TASK: Write out again only the lines that run from the start of the entries to the line containing "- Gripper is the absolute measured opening", both included.

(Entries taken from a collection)

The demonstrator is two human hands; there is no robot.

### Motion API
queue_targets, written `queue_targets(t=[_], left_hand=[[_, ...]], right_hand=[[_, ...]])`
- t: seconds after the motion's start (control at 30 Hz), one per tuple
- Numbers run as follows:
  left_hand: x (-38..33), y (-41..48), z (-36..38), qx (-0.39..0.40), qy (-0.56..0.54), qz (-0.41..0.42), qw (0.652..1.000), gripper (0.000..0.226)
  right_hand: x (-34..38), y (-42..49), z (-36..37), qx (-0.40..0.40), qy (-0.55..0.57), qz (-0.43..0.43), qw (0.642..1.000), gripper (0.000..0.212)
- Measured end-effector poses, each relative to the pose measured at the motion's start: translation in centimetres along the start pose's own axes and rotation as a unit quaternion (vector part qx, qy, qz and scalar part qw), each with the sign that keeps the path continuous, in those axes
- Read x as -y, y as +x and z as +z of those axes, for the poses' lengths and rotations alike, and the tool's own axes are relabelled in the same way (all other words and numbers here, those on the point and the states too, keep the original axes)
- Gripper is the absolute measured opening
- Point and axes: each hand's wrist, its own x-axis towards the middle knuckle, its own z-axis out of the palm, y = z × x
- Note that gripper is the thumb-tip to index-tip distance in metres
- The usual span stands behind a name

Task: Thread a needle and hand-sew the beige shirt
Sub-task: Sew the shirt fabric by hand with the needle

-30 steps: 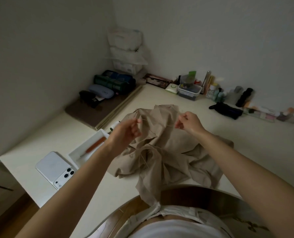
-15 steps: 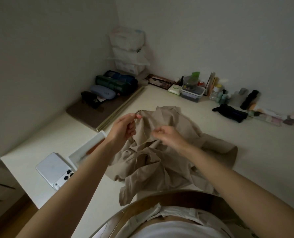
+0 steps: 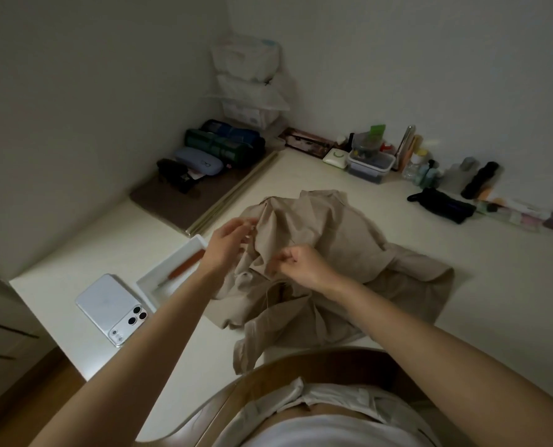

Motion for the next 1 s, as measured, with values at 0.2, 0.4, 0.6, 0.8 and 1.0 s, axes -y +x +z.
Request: queue_targets(t=[0.2, 0.4, 0.6, 0.8, 1.0], left_hand=[[1.9, -3.6, -0.3, -0.014, 0.250, 0.083, 0.965, 0.014], [5.3, -5.8, 0.5, 0.069, 0.468, 0.063, 0.879, 0.021], [6.8, -5.9, 2.0, 0.046, 0.394, 0.102, 0.912, 0.014], [6.7, -7.3, 2.5, 0.119, 0.240, 0.005, 0.963, 0.012], [8.1, -7.4, 3.2, 0.083, 0.335, -0.006, 0.938, 0.030]], right_hand=[[-1.2, 0.0, -0.3, -0.095, 0.004, 0.027, 0.995, 0.013], [-1.4, -0.8, 0.2, -0.129, 0.045, 0.043, 0.990, 0.017], [-1.8, -1.6, 0.7, -0.147, 0.058, 0.046, 0.986, 0.015], [-2.4, -2.4, 0.7, -0.177, 0.076, 0.065, 0.979, 0.015], [-2.5, -2.9, 1.1, -0.184, 0.095, 0.069, 0.976, 0.019]])
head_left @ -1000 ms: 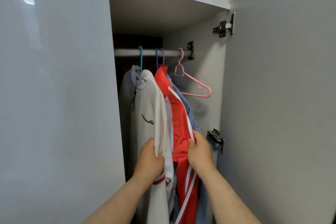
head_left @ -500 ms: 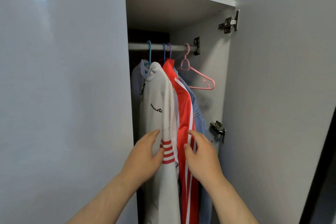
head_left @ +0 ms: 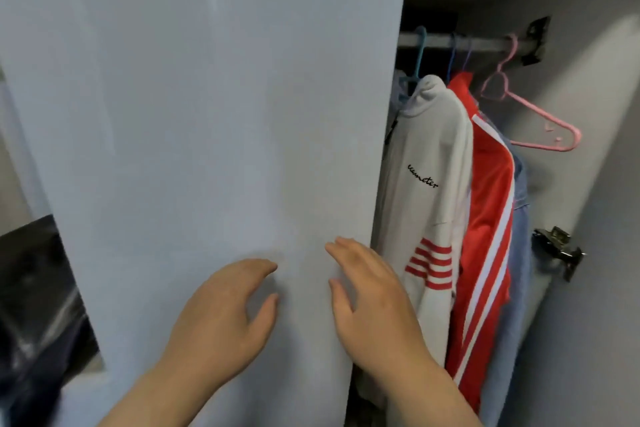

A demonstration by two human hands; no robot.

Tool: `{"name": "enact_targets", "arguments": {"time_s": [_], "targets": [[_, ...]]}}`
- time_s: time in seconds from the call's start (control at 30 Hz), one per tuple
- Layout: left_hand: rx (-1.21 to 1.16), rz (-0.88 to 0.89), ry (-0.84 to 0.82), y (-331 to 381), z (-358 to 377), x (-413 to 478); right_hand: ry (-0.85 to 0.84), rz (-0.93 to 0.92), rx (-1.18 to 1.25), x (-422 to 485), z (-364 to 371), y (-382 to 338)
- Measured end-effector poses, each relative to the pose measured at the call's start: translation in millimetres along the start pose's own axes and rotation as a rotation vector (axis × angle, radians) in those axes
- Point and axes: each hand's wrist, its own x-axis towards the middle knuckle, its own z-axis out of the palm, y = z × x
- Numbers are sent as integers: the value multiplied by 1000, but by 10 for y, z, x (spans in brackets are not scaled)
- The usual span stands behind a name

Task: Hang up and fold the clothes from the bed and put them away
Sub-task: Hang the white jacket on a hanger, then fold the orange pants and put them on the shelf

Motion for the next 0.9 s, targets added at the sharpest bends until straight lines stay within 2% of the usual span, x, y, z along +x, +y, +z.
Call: {"name": "enact_targets", "arguments": {"time_s": [0.13,0.27,0.53,0.77,0.9], "targets": [[59,-147,41,-439,-290,-248,1,-113,71,126,450,-335],[132,-205,114,-823,-543,-460,-28,-236,173,180,915,-676],[248,-460,201,-1469,-959,-1033,-227,-364,395,190,1781,-1266],[385,-737,257,-1620,-1233,-1706,-508,-465,655,124,2504,-2037],[550,-929,386,-1574,-1701,-2235,-712,-545,756,-102,2764,-2655]]}}
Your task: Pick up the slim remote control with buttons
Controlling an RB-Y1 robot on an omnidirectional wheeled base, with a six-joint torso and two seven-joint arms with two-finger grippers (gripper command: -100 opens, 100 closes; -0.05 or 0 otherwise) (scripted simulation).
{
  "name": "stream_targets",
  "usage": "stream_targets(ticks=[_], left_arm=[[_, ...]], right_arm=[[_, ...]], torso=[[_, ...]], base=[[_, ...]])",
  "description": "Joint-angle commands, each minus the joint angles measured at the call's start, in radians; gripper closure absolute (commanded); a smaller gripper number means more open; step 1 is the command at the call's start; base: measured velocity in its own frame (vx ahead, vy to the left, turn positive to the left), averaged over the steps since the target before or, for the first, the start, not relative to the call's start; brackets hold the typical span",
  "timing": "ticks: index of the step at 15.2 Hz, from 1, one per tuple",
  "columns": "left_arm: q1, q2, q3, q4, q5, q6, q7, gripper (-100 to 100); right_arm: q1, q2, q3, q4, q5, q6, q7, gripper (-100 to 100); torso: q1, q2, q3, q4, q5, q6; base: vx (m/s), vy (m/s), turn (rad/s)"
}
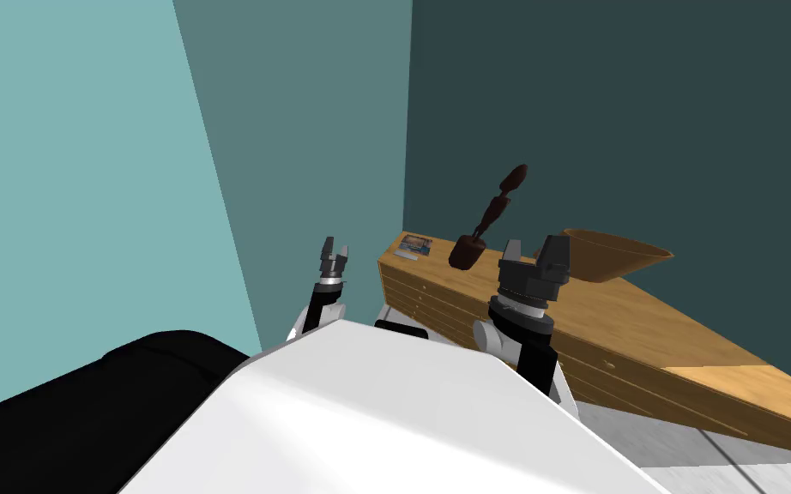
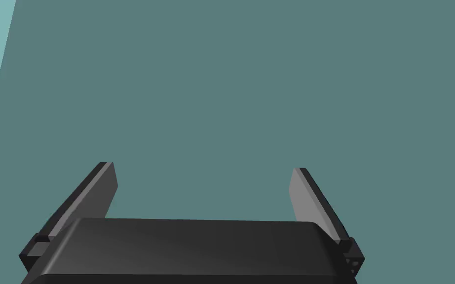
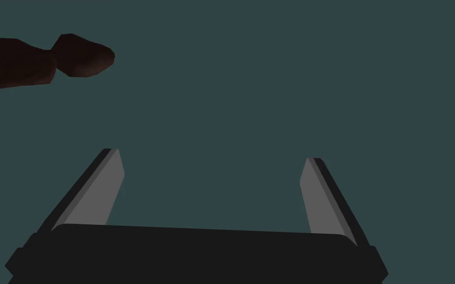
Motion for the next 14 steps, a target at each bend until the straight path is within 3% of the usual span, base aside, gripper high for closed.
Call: stream_targets(ticks=[1,5,7,8,9,11,12,13,14], left_arm=[[-0.033,0.038,-0.003,0.029,0.002,0.029,-0.001,-100],[-0.082,0.068,-0.003,0.073,0.005,0.074,-0.003,-100],[-0.146,0.096,-0.002,0.136,0.010,0.126,-0.005,-100],[-0.148,0.096,-0.002,0.136,0.010,0.136,-0.005,-100],[-0.181,0.109,0.000,0.168,0.013,0.167,-0.007,-100],[-0.187,0.109,0.000,0.174,0.013,0.173,-0.007,-100],[-0.228,0.121,0.001,0.215,0.017,0.203,-0.009,-100],[-0.229,0.121,0.001,0.215,0.017,0.214,-0.009,-100],[-0.267,0.133,0.003,0.249,0.021,0.246,-0.010,-100]], right_arm=[[0.000,0.000,0.000,0.000,0.000,0.000,0.000,0],[0.000,0.000,0.000,0.000,0.000,0.000,0.000,0],[0.000,0.000,0.000,0.000,0.000,0.000,0.000,0],[0.000,0.000,0.000,0.000,0.000,0.000,0.000,0],[0.000,0.000,0.000,0.000,0.000,0.000,0.000,0],[0.000,0.000,0.000,0.000,0.000,0.000,0.000,0],[0.000,0.000,0.000,0.000,0.000,0.000,0.000,0],[0.000,0.000,0.000,0.000,0.000,0.000,0.000,0],[0.000,0.000,0.000,0.000,0.000,0.000,0.000,0]], torso=[[0.000,0.000,0.000,0.000,0.000,0.000],[-0.004,0.002,0.001,0.000,-0.001,0.000],[-0.003,0.002,0.001,0.000,-0.001,0.000],[-0.002,0.002,0.001,0.000,0.000,0.001],[-0.002,0.002,0.001,0.000,0.000,0.000],[-0.001,0.001,0.001,0.000,0.000,0.000],[0.000,0.001,0.001,0.000,0.000,0.000],[0.000,0.001,0.000,0.000,0.000,0.000],[0.000,0.001,0.000,0.000,0.000,0.000]], base=[[-0.020,-0.033,-0.060],[-0.035,-0.059,-0.050],[-0.031,-0.026,-0.056],[-0.028,-0.017,-0.056],[-0.024,-0.016,-0.067],[-0.017,-0.009,-0.028],[-0.013,-0.005,-0.028],[-0.013,-0.005,-0.044],[-0.017,-0.006,-0.062]])
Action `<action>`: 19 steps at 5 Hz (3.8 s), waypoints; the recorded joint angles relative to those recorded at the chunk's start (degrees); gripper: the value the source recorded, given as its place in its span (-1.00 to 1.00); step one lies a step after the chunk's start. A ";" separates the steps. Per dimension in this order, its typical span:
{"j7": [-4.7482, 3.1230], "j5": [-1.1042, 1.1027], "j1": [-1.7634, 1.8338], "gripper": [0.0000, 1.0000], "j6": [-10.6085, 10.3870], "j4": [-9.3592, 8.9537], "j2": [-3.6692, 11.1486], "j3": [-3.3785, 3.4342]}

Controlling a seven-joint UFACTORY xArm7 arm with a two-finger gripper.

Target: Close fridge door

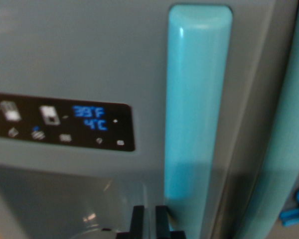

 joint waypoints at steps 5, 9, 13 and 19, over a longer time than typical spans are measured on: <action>0.00 0.00 0.00 1.00 -0.17 6.16 7.35 -1.28; 0.00 0.00 0.00 1.00 -0.16 6.15 7.37 -1.28; 0.00 0.00 0.00 1.00 -0.16 6.15 7.37 -1.27; 0.00 0.00 0.00 1.00 -0.16 6.15 7.37 -1.27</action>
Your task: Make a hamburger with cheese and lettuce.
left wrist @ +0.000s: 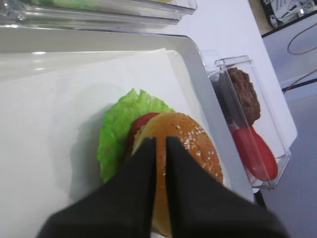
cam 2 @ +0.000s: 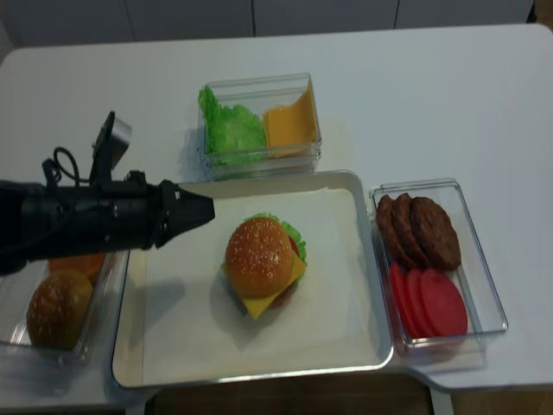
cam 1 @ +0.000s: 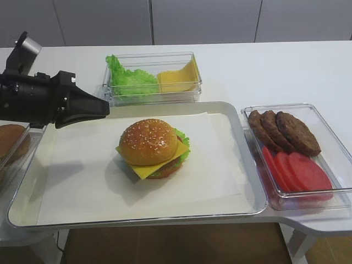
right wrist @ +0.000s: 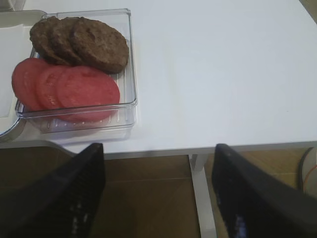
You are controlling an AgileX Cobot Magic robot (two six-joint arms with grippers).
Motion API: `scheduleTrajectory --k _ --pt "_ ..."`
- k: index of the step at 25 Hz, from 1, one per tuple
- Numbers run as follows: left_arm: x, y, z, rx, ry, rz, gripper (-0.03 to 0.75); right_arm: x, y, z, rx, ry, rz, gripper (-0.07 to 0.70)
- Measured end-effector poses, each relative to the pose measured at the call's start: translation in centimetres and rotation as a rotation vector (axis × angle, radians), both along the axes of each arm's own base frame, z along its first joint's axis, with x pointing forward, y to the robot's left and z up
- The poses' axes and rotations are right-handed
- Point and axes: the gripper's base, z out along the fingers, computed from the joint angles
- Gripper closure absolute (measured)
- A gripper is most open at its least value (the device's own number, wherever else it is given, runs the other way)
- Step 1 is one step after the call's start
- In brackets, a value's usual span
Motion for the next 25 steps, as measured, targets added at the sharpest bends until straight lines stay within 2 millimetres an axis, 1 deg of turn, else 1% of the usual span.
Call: scheduleTrajectory --k 3,8,13,17,22,25 --pt "0.2 0.2 0.0 0.065 0.0 -0.02 0.687 0.0 0.0 0.0 0.0 0.0 0.0 0.12" --pt "0.6 0.6 0.4 0.162 0.034 -0.034 0.701 0.0 0.0 0.0 0.0 0.0 0.0 0.12" --pt "0.5 1.5 1.6 0.337 0.04 -0.063 0.71 0.0 0.0 0.0 0.0 0.0 0.0 0.12" --pt "-0.2 2.5 3.0 0.475 0.055 -0.035 0.711 0.0 0.0 0.0 0.0 0.0 0.0 0.12" --pt "-1.8 3.8 4.4 0.611 0.082 0.02 0.715 0.0 0.0 0.0 0.0 0.0 0.0 0.12" --pt "-2.9 4.4 5.1 0.687 0.096 0.021 0.715 0.0 0.0 0.0 0.0 0.0 0.0 0.12"
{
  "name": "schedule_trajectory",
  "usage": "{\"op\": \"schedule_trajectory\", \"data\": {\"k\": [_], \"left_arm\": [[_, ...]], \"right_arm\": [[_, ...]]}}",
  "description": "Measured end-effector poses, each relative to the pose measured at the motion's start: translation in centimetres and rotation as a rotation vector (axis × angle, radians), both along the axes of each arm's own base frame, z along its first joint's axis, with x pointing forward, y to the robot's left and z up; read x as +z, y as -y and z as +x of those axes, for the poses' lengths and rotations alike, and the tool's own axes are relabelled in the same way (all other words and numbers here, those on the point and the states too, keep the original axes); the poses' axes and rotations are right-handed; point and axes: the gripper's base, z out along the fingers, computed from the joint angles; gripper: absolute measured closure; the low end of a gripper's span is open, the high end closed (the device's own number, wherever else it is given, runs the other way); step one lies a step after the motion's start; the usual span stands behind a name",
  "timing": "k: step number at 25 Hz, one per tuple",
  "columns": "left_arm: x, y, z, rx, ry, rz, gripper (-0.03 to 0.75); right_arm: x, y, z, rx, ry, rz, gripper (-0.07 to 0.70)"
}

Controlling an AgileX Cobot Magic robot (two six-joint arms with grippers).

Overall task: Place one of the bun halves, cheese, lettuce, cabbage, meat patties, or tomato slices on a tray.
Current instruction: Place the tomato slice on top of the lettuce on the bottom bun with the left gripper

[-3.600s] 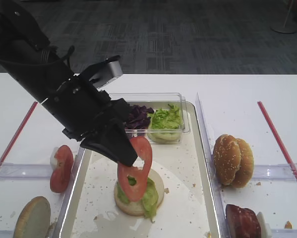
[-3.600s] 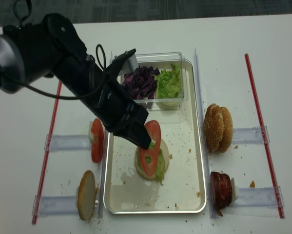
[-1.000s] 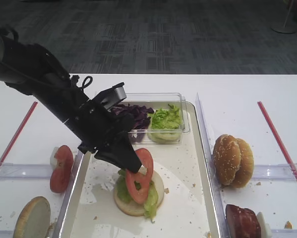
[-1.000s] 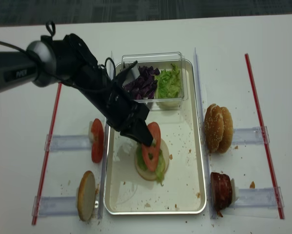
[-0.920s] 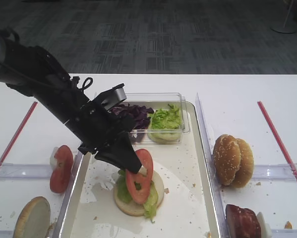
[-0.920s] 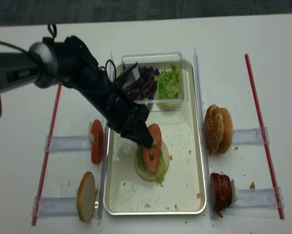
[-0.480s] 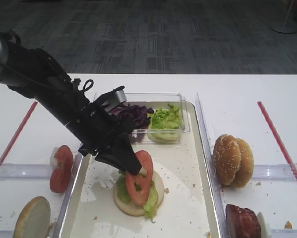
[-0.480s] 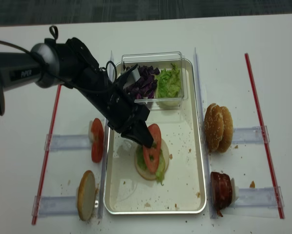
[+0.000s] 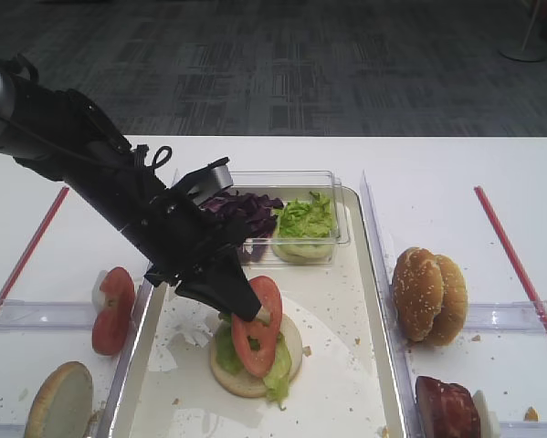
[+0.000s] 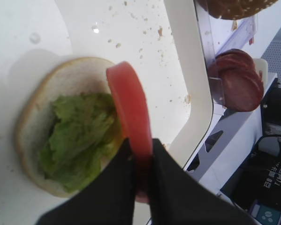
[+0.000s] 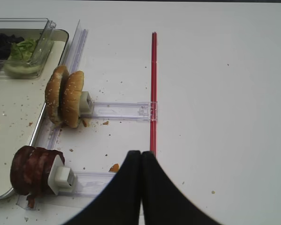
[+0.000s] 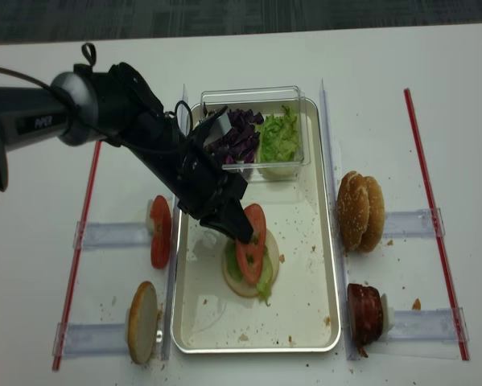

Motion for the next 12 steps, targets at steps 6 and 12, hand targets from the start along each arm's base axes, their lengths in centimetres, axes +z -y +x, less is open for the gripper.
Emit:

RESULT OF THIS TASK:
The demonstrator is two human hands; there is no robot.

### Motion API
queue_targets, written `queue_targets(t=[_], left_hand=[[_, ...]], right_hand=[[_, ...]])`
- t: seconds after the motion's start (control at 30 Hz), one per tuple
- Numbers run as follows:
  left_hand: x (-38..33), y (-41..48), z (-36..38), qx (-0.39..0.40), qy (-0.56..0.54), qz (-0.41..0.42), qw (0.652..1.000), gripper (0.000..0.226)
  right_hand: x (-34..38), y (-42..49), z (-36..37), qx (-0.40..0.40), qy (-0.55..0.57), qz (-0.43..0.43), qw (0.642..1.000), gripper (0.000..0.212)
- Measured end-effector poses, each relative to the pose measured at the motion's start: translation in centimetres along the start pose's own axes and rotation as a unit quaternion (vector part qx, qy, qz and scalar part qw), each with the sign that keeps the path continuous, in those axes
- Read x as -y, y as +x and z as +z of those axes, for the poses' lengths and rotations alike, and the tool's own axes are relabelled in the same way (all other words and numbers here, those on the point and the states too, keep the original axes)
- Gripper is the absolute measured opening

This exercise has been worked through to completion.